I think there are two major downsides.

Firstly, there is the opportunity cost. Any time and money I spend catering to
a niche group who choose not to support modern technologies properly is time
and money I didn't spend improving the experience for everyone else.

Secondly, a lot of web apps are about convenience or entertainment. Beyond a
certain point, a degraded experience isn't quantitatively worse, it's
qualitatively worse, possibly even to the point of effectively making the
entire service worthless.

 _As far as penetration of these plugins go, a comparison of Google Analytics
numbers with raw logfile analysis makes that very clear._

Yes it does. Having done that analysis for the businesses I run, the people
blocking Analytics specifically are a small but noticeable minority, but the
people blocking JavaScript entirely are noise, and quiet noise at that.
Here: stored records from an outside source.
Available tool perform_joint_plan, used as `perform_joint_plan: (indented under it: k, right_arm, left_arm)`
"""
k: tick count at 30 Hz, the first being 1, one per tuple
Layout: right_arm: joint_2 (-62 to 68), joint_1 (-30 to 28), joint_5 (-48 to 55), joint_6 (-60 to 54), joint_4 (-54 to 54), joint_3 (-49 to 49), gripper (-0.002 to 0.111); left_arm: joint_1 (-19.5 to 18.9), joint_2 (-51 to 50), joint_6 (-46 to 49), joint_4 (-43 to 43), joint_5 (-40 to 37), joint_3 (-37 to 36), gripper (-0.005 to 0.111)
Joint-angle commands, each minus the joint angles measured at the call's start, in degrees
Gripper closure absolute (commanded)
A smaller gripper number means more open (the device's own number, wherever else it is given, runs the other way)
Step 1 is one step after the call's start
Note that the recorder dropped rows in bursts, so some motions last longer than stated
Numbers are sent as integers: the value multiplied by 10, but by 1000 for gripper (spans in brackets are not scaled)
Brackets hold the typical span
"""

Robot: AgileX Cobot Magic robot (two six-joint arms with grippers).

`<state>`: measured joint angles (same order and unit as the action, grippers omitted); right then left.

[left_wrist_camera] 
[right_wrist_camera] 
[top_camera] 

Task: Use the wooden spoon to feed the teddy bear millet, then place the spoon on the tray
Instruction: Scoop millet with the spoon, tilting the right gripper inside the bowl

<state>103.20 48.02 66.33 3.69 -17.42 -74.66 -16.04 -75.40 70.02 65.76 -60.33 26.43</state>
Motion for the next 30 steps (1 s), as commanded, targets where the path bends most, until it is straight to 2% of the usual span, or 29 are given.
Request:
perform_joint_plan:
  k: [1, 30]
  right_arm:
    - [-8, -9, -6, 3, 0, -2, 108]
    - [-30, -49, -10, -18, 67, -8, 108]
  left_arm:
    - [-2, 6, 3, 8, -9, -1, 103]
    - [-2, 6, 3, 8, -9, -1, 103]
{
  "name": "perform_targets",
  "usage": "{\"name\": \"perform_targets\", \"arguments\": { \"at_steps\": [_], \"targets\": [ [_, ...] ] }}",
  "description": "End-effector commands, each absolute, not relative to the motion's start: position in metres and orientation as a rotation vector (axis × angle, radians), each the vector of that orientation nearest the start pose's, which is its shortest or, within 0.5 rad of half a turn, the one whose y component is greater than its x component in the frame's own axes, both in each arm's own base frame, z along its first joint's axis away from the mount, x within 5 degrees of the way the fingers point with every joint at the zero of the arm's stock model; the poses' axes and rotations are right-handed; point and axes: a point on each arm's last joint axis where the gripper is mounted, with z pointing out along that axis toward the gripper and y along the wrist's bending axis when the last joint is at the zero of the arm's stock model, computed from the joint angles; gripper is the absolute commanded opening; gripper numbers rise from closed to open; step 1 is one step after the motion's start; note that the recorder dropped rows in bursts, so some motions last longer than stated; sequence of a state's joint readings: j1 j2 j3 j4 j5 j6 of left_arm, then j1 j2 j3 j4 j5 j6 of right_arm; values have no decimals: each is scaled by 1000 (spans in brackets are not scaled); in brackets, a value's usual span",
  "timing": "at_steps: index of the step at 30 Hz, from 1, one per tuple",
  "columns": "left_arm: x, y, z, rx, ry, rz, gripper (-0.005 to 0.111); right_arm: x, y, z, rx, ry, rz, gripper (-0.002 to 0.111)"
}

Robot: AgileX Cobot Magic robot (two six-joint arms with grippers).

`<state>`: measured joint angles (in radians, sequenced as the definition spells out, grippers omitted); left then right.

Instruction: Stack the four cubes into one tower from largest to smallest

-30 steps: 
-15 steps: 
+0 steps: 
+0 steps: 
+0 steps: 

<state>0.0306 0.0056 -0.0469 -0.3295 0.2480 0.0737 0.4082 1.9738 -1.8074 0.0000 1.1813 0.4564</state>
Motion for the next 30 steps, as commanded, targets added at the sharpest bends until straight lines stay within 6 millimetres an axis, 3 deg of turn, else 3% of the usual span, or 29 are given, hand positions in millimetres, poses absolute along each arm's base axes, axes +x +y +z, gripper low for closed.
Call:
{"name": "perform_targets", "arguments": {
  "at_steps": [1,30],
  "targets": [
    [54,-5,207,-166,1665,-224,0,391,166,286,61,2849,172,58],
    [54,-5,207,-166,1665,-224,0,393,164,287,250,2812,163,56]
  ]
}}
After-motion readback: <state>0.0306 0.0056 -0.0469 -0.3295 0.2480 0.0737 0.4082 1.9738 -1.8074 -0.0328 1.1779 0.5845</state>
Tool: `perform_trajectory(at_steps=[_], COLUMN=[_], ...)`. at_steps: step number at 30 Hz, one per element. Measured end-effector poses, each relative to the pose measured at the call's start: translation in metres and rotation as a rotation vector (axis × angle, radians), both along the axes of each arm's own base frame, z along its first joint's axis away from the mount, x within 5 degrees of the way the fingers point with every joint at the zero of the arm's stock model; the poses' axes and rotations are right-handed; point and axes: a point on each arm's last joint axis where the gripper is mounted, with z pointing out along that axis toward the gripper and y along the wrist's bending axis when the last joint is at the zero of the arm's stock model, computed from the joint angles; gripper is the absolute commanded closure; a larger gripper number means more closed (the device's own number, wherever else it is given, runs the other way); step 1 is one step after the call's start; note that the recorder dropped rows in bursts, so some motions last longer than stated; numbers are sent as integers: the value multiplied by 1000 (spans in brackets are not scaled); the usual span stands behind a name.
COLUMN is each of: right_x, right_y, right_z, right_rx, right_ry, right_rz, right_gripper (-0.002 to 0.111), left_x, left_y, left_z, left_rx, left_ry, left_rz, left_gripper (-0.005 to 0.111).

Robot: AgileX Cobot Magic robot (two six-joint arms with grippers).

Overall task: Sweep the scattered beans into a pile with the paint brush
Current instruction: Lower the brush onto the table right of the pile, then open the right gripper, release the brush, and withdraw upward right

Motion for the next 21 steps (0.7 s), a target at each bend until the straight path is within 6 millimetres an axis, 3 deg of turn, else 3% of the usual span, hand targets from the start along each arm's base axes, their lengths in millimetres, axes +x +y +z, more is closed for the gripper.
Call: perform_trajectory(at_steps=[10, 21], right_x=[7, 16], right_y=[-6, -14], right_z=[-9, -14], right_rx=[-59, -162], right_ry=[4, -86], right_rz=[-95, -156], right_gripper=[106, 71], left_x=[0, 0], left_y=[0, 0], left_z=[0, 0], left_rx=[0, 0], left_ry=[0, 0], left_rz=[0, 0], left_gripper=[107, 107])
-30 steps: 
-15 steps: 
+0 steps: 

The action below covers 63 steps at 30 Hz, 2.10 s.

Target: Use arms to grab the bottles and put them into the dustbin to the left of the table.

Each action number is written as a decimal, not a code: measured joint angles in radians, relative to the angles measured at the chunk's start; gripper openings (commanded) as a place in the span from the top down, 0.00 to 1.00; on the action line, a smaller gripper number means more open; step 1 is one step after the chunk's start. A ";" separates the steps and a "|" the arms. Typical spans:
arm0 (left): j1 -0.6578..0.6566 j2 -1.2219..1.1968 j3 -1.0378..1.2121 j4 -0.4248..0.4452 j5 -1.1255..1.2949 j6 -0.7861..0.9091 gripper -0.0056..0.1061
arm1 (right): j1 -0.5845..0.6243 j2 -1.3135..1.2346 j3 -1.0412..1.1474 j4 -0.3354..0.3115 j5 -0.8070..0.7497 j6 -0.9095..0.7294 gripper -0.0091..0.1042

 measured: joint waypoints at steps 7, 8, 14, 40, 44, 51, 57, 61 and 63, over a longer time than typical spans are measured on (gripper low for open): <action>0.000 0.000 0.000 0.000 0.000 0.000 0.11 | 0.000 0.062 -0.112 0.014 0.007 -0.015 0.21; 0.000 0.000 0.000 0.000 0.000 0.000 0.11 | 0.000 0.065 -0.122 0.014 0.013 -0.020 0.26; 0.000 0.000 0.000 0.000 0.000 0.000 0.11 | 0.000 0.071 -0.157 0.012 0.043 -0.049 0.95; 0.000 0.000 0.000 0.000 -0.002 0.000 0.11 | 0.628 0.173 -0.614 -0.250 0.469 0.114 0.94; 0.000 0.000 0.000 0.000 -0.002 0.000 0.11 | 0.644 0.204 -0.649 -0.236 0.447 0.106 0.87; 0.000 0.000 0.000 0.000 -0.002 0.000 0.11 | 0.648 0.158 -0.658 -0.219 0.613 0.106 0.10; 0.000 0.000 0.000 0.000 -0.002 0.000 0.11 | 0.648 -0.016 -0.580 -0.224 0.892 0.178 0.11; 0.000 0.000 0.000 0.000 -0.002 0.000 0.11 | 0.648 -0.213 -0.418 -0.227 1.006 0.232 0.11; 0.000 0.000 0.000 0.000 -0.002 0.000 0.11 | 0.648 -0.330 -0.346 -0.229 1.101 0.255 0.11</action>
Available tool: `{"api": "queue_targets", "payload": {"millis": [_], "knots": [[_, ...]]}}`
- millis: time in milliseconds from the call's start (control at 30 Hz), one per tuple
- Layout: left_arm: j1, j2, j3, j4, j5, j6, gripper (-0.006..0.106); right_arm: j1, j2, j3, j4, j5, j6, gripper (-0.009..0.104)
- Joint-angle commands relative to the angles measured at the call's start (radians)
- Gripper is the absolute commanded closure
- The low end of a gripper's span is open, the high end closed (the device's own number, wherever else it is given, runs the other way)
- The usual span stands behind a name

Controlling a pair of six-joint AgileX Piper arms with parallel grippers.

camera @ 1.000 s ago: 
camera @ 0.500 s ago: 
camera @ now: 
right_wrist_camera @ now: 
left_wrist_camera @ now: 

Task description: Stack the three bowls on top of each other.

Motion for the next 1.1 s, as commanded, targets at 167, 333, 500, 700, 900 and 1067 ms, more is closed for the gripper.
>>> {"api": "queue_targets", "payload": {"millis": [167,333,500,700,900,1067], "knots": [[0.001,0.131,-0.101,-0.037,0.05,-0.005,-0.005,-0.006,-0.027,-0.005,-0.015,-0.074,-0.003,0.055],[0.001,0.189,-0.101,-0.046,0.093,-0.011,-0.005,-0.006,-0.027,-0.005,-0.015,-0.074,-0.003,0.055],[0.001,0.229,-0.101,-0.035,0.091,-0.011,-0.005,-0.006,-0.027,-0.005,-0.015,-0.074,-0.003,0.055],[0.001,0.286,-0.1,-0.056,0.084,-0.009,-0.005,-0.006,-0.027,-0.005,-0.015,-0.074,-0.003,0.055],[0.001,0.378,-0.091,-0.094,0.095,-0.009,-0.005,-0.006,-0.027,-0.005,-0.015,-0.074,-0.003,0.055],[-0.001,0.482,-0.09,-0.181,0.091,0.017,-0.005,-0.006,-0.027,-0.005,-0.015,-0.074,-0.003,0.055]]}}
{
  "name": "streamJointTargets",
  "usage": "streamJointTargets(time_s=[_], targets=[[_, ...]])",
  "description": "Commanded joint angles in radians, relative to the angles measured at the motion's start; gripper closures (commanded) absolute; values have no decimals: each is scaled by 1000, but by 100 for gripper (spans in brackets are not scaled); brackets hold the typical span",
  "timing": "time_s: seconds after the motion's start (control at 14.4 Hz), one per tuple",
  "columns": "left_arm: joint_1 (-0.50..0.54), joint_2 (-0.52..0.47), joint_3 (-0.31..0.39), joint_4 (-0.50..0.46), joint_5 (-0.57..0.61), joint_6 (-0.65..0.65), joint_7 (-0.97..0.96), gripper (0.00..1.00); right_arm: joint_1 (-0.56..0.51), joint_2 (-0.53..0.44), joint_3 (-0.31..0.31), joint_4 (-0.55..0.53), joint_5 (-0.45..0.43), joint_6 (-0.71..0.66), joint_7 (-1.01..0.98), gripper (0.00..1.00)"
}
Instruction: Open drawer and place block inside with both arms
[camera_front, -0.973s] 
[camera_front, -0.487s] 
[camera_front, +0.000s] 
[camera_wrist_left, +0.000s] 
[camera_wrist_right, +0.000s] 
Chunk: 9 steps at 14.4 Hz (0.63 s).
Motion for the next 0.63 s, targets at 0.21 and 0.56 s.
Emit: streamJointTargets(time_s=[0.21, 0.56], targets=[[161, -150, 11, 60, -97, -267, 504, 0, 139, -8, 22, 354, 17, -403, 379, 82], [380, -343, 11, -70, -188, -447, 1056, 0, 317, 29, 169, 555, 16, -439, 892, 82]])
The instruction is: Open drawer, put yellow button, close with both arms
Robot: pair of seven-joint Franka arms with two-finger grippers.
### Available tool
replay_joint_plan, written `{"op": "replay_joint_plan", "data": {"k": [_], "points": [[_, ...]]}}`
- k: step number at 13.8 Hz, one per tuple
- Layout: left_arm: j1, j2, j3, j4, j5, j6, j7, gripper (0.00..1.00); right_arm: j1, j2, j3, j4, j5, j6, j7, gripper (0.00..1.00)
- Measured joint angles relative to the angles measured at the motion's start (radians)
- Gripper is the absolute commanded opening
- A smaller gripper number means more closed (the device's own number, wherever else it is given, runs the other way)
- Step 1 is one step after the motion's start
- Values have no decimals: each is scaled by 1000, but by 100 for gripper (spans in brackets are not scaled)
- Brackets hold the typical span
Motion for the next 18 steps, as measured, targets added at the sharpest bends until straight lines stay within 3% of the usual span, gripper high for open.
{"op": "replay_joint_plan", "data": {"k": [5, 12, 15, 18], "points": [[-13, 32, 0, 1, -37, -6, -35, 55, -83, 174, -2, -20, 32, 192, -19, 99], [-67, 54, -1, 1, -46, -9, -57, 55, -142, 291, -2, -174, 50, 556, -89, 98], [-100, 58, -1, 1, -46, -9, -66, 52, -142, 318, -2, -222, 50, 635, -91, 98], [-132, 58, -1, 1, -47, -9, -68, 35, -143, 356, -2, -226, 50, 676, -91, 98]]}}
Based on that data, when it comes to so-called graceful degradation, we are
far more interested in supporting the significant minority of visitors who
have older versions of IE that don't support things like HTML5 and CSS3 well
than we are in supporting those who nerf a perfectly good modern browser.
YMMV, of course.

------
kcwebz
This section resonates with me so much "Interface iteration is more
cumbersome", I am currently working on a project where I have begged and
pleaded to get some type of overall app design/workflow... only to have that
idea thrown out and every other week having to deal with design changes that
means I have to fix several views worth of work.. needless to say its a very
depressing time in my life.

------
nvr219
I think this is a great list. But just because you follow the list doesn't
mean you won't look like a spammer. This is not an attack on ajjuliani.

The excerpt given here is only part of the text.